Henry and Catherine Holland lived in Tower Hamlets in London, England during the 1881 Census, where they were listed as having three children, Marion C, Henry Charles and Elizabeth. Henry (29) was identified as a Ship’s Steward, while Catherine (30) was a Dressmaker and Marion aged 7 was a scholar. Henry Charles was 2 and Elizabeth was only 4 mths old.
Henry next appears in 1885 in Australia, when he paid a deposit for his family to join him in Australia. His address was given as Milkingay, NSW. This is the name of a lake on Avoca Station (near Wentworth) where he was apparently working.
Henry sponsored his family to migrate to New South Wales. He paid £2 two pounds for Catherine (aged 34) and £1 one pound each for Marion Catherine (12), Henry Charles (8), Elizabeth (5) and Hannah (3). They arrived in Sydney on board the Energia on 4 Jun 1886.
Given that Henry was able to save enough to bring his family to join them and that he now had 4 children, he clearly arrived before 1885, but left after Hannah Grace was conceived. This is the most likely window as he had three children listed in the 1881 census, Marion (Catherine), Henry (Charles) and Elizabeth (Leticia Rose) but when Catherine arrived in Australia in 1886, she came with four children, the youngest, Hannah, was 3 years old.
Initially, I couldn’t find can’t find any immigration records for Henry between 1883 and early 1884. He was not listed either as an ‘assisted’ or unassisted’ immigrant. There were a lot of ships that arrived in Sydney during the period covered, but they don’t list the crew. I also checked this useful site for crew.

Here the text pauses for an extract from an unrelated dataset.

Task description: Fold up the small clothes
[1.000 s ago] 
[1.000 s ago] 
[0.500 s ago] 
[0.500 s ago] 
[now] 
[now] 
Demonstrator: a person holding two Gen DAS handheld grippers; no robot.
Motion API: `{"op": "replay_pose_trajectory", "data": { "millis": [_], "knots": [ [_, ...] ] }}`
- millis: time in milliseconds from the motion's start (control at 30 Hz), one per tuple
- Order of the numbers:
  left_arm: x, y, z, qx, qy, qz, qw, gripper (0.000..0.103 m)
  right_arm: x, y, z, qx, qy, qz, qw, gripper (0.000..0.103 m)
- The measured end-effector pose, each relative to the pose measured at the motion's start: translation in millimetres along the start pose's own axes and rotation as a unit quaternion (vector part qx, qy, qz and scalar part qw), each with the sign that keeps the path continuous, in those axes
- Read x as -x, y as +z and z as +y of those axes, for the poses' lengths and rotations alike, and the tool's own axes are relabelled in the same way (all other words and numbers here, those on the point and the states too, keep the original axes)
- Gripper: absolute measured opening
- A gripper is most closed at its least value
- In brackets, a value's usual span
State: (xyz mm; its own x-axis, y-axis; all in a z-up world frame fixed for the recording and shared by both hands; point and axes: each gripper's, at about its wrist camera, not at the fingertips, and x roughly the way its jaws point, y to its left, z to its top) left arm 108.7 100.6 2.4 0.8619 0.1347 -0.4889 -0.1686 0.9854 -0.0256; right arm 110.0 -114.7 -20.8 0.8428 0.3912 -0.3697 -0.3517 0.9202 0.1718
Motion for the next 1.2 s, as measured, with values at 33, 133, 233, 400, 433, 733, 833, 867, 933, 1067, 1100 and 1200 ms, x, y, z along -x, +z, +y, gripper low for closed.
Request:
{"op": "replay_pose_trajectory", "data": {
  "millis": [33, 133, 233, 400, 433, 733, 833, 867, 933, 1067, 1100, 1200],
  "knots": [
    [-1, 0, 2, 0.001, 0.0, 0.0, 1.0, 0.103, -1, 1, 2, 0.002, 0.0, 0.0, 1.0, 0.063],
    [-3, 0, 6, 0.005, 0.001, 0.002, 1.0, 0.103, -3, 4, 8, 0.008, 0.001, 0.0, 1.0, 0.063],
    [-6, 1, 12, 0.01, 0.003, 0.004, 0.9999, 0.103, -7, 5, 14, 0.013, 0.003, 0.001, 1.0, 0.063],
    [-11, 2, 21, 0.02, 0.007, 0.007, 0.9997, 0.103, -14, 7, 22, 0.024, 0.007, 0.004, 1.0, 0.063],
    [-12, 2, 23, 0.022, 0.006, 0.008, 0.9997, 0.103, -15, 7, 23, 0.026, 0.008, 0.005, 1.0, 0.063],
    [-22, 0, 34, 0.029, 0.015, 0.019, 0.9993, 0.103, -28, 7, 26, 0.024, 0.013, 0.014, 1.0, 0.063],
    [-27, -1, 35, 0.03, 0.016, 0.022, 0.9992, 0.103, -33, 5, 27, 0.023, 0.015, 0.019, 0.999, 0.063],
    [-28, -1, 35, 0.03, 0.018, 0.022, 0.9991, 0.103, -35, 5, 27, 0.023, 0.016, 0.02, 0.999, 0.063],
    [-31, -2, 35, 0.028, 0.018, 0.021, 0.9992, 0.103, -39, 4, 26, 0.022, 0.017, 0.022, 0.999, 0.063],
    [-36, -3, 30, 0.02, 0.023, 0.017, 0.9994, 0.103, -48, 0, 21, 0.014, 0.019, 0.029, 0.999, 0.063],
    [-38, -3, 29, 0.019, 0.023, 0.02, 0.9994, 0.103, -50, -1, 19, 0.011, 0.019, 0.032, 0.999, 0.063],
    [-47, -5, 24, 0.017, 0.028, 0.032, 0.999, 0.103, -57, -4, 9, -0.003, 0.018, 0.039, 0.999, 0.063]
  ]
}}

Henry’s job listed in the 1881 census was ‘Ship’s steward’, so the only possible candidate was Garonne, which arrived 14th September 1883, the year Hannah was born which listed an H. Holland AB age 33. Whether he ‘jumped ship’ or was given permission to leave and stay in Australia, I’m unable to determine.An Able Bodied Seaman (also called an Able Seaman, or just AB for short) works on a ship’s deck and is a rank above an Ordinary Seaman (OS), because they have more experience on their seafarer resume and more sea time under their belt. They answer directly to the Bosun who is in charge of the deck crew and the contact between crew and officers.
in the New South Wales, Australia, Immigration Deposit Journals, 1853-1900
|Birth Year:||abt 1851|
|Place of Origin:||London|
|Immigration Date:||4 Jun 1886|
|Sponsor Name:||Henry Holland|
|Deposit Date:||28 Aug 1885|
|Immigration Group (Names)|
|Catherine M Holland (Marion C) (later Ingram)|
|Henry C Holland|
|Elizabeth L B Holland (Rose Dunstan)|
|Hannah G Holland (Grace Collingburn)|
Transcript from The Sydney Morning Herald (NSW : 1842 – 1954), Sat 5 Jun 1886 Page 15.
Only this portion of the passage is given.